## [WHAT THE EXERCISE ASKS]
All of the data needs to come back exactly as written.

+++

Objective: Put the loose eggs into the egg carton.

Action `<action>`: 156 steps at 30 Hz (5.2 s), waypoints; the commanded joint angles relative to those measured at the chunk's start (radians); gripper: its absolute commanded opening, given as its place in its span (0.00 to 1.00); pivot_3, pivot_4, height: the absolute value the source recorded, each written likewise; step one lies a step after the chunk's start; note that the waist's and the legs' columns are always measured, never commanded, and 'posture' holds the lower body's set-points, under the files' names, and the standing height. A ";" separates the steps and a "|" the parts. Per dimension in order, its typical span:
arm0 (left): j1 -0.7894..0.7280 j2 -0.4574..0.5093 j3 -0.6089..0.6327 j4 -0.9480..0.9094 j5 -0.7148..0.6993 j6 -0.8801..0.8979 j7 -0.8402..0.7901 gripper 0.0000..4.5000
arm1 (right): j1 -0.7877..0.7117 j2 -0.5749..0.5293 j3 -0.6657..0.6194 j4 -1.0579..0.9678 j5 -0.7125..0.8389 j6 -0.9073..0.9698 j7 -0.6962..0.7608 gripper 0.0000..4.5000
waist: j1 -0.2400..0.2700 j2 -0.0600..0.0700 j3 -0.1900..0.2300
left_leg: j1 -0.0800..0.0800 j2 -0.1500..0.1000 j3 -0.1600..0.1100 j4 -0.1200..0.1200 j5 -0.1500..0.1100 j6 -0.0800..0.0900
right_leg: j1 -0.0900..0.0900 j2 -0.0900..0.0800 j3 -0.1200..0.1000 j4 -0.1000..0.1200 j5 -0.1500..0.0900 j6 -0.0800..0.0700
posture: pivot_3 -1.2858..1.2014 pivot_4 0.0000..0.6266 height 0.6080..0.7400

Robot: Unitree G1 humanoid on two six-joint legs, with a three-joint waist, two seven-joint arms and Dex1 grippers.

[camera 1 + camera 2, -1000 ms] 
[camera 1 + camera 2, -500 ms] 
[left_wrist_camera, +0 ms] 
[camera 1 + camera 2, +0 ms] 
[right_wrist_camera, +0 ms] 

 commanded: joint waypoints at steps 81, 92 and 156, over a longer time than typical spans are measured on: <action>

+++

## [WRITTEN ANSWER]
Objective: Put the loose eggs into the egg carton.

Action `<action>`: 156 steps at 30 Hz (5.2 s), waypoints; the commanded joint angles relative to those measured at the chunk's start (radians); gripper: its absolute commanded opening, given as its place in its span (0.00 to 1.00); pivot_3, pivot_4, height: the absolute value the source recorded, each written likewise; step one lies a step after the chunk's start; note that the waist's and the legs' columns are always measured, never commanded, and 'posture' holds the lower body's set-points, under the files' names, and the standing height. A ";" separates the steps and a "|" the parts. Per dimension in order, its typical span:
arm0 (left): j1 -0.7894..0.7280 j2 -0.4574..0.5093 j3 -0.6089..0.6327 j4 -0.9480..0.9094 j5 -0.7148..0.6993 j6 -0.8801..0.8979 j7 -0.8402..0.7901 gripper 0.0000..4.5000
arm1 (right): j1 -0.7877..0.7117 j2 -0.5749..0.5293 j3 -0.6657..0.6194 j4 -1.0579..0.9678 j5 -0.7125..0.8389 j6 -0.9073..0.9698 j7 -0.6962..0.7608 gripper 0.0000..4.5000
waist: j1 -0.2400..0.2700 j2 -0.0600..0.0700 j3 -0.1900..0.2300
left_leg: j1 -0.0800..0.0800 j2 -0.1500..0.1000 j3 -0.1600..0.1100 j4 -0.1200..0.1200 j5 -0.1500..0.1100 j6 -0.0800..0.0900
right_leg: j1 -0.0900..0.0900 j2 -0.0900..0.0800 j3 -0.1200..0.1000 j4 -0.1000..0.1200 j5 -0.1500..0.0900 j6 -0.0800..0.0700
posture: pivot_3 -1.2858..1.2014 pivot_4 0.0000..0.6266 height 0.6080..0.7400

Robot: Unitree G1 humanoid on two six-joint legs, with a three-joint waist, two seven-joint arms and Dex1 grippers.

[camera 1 + camera 2, -1000 ms] 
[camera 1 + camera 2, -500 ms] 
[left_wrist_camera, +0 ms] 
[camera 1 + camera 2, +0 ms] 
[right_wrist_camera, +0 ms] 

 commanded: joint waypoints at steps 81, 92 and 156, over a longer time than typical spans are measured on: <action>

This output is complete, so the exercise is closed.